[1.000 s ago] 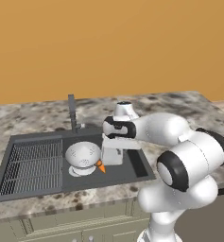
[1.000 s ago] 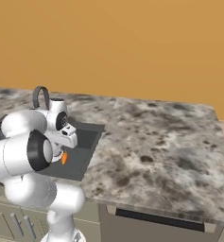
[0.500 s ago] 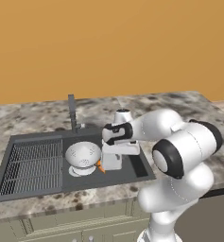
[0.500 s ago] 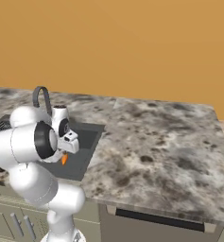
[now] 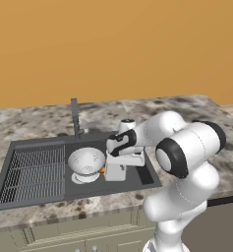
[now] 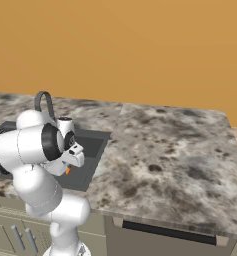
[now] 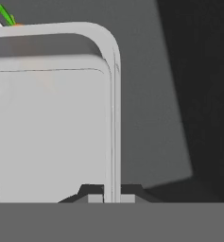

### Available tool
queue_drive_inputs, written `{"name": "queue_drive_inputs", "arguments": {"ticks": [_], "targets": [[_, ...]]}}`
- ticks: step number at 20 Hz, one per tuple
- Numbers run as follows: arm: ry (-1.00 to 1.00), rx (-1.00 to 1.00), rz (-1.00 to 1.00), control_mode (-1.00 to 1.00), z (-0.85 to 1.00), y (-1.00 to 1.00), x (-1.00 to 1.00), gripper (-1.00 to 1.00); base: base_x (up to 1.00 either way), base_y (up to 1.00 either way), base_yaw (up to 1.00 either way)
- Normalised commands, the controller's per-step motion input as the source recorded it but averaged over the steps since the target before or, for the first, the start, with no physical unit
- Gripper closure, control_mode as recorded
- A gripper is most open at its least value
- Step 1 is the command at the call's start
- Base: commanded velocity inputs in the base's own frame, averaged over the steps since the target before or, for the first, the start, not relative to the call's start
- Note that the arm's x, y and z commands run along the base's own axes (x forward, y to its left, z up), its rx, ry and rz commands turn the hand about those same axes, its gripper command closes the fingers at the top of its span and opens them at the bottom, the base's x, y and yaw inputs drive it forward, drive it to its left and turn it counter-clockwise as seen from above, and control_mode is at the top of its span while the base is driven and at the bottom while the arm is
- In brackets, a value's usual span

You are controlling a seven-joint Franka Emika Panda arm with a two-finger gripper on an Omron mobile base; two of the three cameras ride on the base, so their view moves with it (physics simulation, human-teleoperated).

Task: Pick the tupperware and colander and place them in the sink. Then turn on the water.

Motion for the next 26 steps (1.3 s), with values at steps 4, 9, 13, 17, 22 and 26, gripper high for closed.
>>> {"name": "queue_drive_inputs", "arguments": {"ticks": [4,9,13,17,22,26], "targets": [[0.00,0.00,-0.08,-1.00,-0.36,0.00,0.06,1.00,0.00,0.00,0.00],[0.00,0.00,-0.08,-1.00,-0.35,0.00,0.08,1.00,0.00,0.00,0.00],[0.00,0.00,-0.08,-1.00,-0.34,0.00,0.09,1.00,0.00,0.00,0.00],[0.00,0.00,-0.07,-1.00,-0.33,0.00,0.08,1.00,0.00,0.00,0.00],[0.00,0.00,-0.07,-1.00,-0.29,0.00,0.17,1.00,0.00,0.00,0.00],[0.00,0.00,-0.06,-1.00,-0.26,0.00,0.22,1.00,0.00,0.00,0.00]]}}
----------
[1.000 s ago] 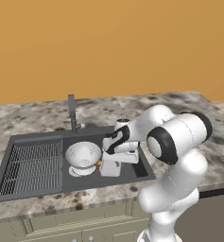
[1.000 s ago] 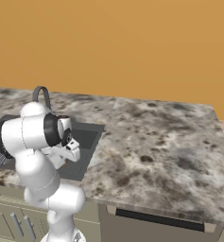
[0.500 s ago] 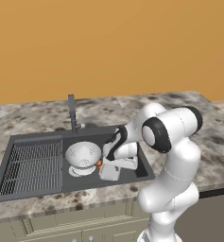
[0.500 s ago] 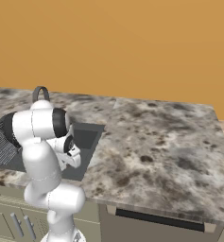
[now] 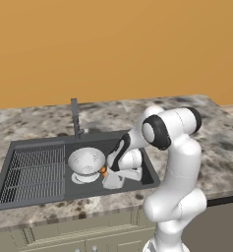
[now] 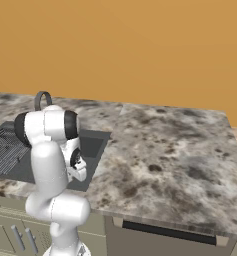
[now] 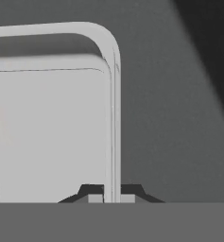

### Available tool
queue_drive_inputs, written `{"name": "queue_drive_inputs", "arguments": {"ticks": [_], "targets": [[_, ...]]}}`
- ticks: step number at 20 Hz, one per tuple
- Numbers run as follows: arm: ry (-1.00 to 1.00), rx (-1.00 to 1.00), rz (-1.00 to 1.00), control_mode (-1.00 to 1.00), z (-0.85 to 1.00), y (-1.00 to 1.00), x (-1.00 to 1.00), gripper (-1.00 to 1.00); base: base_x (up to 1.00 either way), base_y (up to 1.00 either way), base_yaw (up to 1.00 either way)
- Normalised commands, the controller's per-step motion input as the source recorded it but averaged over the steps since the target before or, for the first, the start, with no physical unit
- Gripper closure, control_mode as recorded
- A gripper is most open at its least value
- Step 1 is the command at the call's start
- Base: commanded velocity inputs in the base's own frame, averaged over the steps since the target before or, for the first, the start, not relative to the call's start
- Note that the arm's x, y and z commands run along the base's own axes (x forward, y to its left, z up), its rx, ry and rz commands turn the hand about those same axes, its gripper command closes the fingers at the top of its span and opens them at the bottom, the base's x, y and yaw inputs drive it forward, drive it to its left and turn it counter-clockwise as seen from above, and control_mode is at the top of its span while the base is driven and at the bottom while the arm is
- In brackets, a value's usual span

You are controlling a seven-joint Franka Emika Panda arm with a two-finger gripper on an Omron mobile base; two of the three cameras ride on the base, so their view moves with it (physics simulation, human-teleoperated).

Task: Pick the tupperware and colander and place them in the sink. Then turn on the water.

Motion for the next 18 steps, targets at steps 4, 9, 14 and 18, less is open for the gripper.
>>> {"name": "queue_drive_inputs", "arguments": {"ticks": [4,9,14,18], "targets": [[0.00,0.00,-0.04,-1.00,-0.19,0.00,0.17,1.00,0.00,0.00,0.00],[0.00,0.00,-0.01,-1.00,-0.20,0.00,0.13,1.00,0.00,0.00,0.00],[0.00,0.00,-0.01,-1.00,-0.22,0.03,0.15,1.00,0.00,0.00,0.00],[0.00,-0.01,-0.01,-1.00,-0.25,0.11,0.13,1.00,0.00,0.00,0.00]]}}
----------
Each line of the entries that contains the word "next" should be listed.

▶ **EXERCISE SOLUTION**
Motion for the next 26 steps (1.3 s), with values at steps 4, 9, 13, 17, 22 and 26, gripper high for closed.
Motion for the next 18 steps, targets at steps 4, 9, 14 and 18, less is open for the gripper.

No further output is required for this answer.